Through Med-Eq, prosthetics have gone to amputees in Iraq and Afghanistan. Midwives in Haiti have received ultrasound machines. An ambulance even made its way to Africa in a shipping container, where the vehicle now serves as a mobile medical unit that travels from village to village, treating patients and delivering inoculations.

The site, launched two years ago, is a spin-off of an organization called REMEDY, which since 1991 has recovered U.S. hospital surgical supplies that were prepared but not used during medical procedures. These “exposed” items are considered unusable by the FDA, but are greatly needed in other countries. REMEDY matches each hospital with a charity that will distribute the supplies to health care workers and hospitals around the world.

Donated medical goods are claimed an average of two days after being posted to Med-Eq.


Donated medical goods are claimed an average of two days after being posted to Med-Eq.


As REMEDY got more popular, it began to receive larger items that didn’t fit its goal of supplementing basic health care needs abroad with simple items like gauze and gloves. Thus, Med-Eq was born.

“We didn’t want a specialized piece of equipment to languish on a shelf somewhere when it could save a life a few hundred miles away,” said REMEDY/Med-Eq founder William Rosenblatt, MD, an anesthesiologist at Yale-New Haven Hospital. “So we developed a simple system for when we came upon items that we didn’t think we had a good useful outfit for at REMEDY.”

Most of the supplies posted on Med-Eq end up in the developing world, due to FDA guidelines. Others, like hospital gurneys or carts, may go to low-income clinics in the U.S. The site doesn’t accept pharmaceuticals.

Unlike REMEDY, where most of the donors are hospitals, Med-Eq’s donors range from solo practitioners to medical supply companies and regular people caring for ill relatives.

While there are a couple of other sites that do the same thing as Med-Eq, most don’t have much oversight in terms of transactions.
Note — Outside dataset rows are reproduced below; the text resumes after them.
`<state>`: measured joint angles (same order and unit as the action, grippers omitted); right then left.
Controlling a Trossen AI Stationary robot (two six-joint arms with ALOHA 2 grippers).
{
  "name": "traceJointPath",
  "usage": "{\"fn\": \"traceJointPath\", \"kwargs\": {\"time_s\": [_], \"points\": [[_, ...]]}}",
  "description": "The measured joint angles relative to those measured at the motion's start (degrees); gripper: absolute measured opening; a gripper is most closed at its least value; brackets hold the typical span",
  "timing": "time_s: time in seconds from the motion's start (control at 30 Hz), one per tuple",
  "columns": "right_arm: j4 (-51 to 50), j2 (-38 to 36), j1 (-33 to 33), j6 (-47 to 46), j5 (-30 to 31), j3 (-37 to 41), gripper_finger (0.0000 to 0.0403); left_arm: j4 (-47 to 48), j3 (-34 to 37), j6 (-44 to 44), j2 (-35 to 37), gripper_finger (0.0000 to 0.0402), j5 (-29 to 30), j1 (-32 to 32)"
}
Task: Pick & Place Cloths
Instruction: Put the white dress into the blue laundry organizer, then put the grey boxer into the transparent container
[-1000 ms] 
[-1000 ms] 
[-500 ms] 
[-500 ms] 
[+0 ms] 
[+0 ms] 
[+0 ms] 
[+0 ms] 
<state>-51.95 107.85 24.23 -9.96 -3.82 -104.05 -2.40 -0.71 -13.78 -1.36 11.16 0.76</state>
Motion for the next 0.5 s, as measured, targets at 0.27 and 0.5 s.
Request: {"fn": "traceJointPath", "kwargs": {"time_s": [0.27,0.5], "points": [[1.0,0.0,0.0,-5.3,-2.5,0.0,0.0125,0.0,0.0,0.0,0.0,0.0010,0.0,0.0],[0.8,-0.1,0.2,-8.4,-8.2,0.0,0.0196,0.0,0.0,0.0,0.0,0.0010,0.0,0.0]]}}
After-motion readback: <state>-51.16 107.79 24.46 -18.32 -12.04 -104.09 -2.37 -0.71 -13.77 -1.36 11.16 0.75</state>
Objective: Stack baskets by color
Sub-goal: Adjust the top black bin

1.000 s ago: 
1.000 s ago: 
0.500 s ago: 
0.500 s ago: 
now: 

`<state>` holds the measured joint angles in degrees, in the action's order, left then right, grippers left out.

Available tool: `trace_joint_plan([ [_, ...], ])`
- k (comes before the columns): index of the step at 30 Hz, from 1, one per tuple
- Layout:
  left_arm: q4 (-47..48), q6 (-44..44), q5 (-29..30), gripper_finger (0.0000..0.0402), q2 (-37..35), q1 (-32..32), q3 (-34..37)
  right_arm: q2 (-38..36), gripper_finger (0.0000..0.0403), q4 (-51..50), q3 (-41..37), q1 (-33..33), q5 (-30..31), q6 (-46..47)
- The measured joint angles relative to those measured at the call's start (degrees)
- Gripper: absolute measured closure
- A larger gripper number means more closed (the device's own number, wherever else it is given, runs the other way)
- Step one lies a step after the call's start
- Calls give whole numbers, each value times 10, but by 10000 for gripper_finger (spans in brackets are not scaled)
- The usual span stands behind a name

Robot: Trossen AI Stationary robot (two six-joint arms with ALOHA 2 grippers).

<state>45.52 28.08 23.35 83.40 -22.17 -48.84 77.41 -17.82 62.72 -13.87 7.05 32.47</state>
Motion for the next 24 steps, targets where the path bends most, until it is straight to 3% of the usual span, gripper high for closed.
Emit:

Med-Eq verifies that all recipients are 501 (c)(3) charities.

“We don’t want a black market, and we don’t want an X-ray machine from Iowa to wind up in a landfill in Brazil,” said Tammy Young, executive director of REMEDY and Med-Eq.

It takes less than five minutes to sign up for the site. On average, only two days elapse before a posted item is claimed by a charity. There are anywhere from 10 to 40 items posted a week, with the most common being mammogram, ultrasound and X-ray machines, as this technology tends to be updated quickly, Ms. Young said.

Japhet Aryiku recently got a portable EKG machine for his New York-based Adakum Educational Foundation, which started a medical clinic last year inside a school in Accra, Ghana to serve children and their families.

“With a clinic at the school, we can check on the kids and on the parents when they drop their kids off—advise them and give them medicine, at least,” Mr. Aryiku said.

Mr. Aryiku has also received gloves, syringes, gowns and drapes through REMEDY.

“Gloves might seem like a simple thing in the U.S., but in Africa they are very expensive and hard to come by. Doctors often don’t use them, and when they do, they wash them and dry them and use them again,” Mr. Aryiku said. “REMEDY and Med-Eq have been very helpful and good to us.”